This past Friday, the choice of one federal appeals court to maintain a policy from a Florida school district that bans trans students from making use of the bathroom that goes along with their chosen sex could result in a total massive battle within the U.S. Supreme Court over the very touchy issue.
As expressed in the 7-4 decision, the 11th U.S. Circuit Court of Appeals stated that the school board policy from St. Johns County which blocked a biological female that identifies as a male from making use of the high school’s boys’ restroom does not in fact violate the constitutional right to equal protection of the student nor their Title IX, a federal law which states that schools are not allowed to discriminate students based upon sex. This ruling from the court presents differently from substance from a 2020 finding from the 4th Circuit striking down another policy out of Gloucester County, Virginia.
“Given the countervailing decision of the Fourth Circuit in G.G. v. Gloucester County, there is now a conflict in the circuits that could prompt a Supreme Court review,” expressed Jonathan Turley, a law professor out of George Washington University.
The court ruled 7-4 against a statutory and constitutional challenge of a transgender student to a district policy requiring students to use bathrooms corresponding to their biological sex… https://t.co/YppVW9Kius
— Jonathan Turley (@JonathanTurley) December 31, 2022
As read in the decision meted out this past Friday, the court ruled against Drew Adams, the plaintiff that was required to make use of a gender-neutral, single-stall bathroom or to use the girls’ bathrooms while going to school at Nease High School. As a former state Supreme Court justice from Florida, Judge Barbara Lagoa stated in the decisions majority opinion that such a policy was created to safeguard the privacy of students.
“The school board’s bathroom policy is clearly related to — indeed, is almost a mirror of — its objective of protecting the privacy interests of students to use the bathroom away from the opposite sex and to shield their bodies from the opposite sex in the bathroom, which, like a locker room or shower facility, is one of the spaces in a school where such bodily exposure is most likely to occur,” stated Lagoa.
The choice came down to a vote along party lines as Republican appointees Chief Judge William Pryor and judges Elizabeth Branch, Andrew Brasher, Britt Grant, Robert Luck, and Kevin Newsom all went along with Lagoa’s opinion. All of those who dissented had been appointed by Democratic presidents.
Judge Jill Pryor, as one of the dissenting voters, stated that the policy meant that Adams “was forced to endure a stigmatizing and humiliating walk of shame — past the boys’ bathrooms and into a single-stall ‘gender neutral’ bathroom.” She stated that the court majority “labels Adams as unfit for equal protection based on his transgender status.”
In her opinion, Pryor chose to adopt the gender theory argument that biological sex and gender identity are not the same thing.

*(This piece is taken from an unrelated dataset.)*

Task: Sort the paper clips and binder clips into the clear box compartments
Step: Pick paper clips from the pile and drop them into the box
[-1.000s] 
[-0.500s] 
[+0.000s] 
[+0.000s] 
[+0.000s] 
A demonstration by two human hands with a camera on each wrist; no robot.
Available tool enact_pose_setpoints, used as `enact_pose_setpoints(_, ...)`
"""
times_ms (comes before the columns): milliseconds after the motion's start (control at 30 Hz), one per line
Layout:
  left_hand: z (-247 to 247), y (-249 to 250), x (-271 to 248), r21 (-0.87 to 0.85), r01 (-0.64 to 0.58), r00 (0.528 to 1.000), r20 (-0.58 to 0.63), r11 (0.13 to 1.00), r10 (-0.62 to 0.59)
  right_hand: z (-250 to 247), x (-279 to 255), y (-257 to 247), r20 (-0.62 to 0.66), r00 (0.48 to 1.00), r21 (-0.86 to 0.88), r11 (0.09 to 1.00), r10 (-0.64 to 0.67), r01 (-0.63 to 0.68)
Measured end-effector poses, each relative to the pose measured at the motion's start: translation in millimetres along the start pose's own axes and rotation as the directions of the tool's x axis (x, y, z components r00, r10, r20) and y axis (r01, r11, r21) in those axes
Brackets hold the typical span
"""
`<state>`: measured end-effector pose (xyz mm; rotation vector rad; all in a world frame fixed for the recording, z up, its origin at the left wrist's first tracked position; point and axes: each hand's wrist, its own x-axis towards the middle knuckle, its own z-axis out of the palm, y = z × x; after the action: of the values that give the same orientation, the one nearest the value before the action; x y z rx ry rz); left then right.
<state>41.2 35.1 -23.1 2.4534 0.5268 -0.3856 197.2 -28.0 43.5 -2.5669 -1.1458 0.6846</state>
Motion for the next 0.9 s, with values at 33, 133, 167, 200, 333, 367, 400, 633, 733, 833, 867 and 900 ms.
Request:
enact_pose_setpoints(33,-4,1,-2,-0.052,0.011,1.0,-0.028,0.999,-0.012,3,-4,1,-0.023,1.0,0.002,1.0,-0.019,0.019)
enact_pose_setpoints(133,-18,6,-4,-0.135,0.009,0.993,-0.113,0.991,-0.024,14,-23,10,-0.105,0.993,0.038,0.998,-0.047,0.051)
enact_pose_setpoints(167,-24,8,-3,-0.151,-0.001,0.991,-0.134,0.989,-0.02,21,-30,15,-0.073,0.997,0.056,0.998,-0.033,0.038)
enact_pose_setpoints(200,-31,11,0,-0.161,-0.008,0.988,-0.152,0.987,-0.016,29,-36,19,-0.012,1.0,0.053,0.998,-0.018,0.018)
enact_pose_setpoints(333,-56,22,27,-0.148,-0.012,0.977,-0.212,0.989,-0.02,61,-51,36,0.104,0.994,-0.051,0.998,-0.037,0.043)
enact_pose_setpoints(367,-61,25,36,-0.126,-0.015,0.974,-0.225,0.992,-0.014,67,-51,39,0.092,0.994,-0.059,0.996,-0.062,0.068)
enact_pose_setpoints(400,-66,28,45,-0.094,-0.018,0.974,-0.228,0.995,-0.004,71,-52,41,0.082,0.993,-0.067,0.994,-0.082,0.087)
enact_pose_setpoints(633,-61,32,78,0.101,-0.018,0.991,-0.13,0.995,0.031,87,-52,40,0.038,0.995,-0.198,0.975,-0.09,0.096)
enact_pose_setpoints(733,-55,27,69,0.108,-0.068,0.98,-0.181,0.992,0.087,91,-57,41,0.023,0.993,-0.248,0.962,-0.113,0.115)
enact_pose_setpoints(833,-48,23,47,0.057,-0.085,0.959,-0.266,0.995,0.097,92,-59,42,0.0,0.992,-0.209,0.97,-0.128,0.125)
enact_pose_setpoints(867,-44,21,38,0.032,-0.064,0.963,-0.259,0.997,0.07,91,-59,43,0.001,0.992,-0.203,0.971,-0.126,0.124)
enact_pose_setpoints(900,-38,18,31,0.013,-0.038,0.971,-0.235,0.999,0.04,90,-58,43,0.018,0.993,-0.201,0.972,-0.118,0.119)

“To start, the majority opinion simply declares — without any basis — that a person’s ‘biological sex’ is comprised solely of chromosomal structure and birth-assigned sex,” concluded Pryor.
It has been expressly stated by the U.S. Supreme Court that it was not going to rule on the transgender restroom issue during its 2020 decision from Bostock v. Clayton County. In that case, a majority 6-3 ruled that it is entirely impossible to discriminate against any person based on their gender identity or sexual orientation without discriminating based on sex. Adams made ample use of that ruling when they brought the cast up against the school district in Florida, despite the fact that the high court explicitly stated it did not apply to school restroom policies.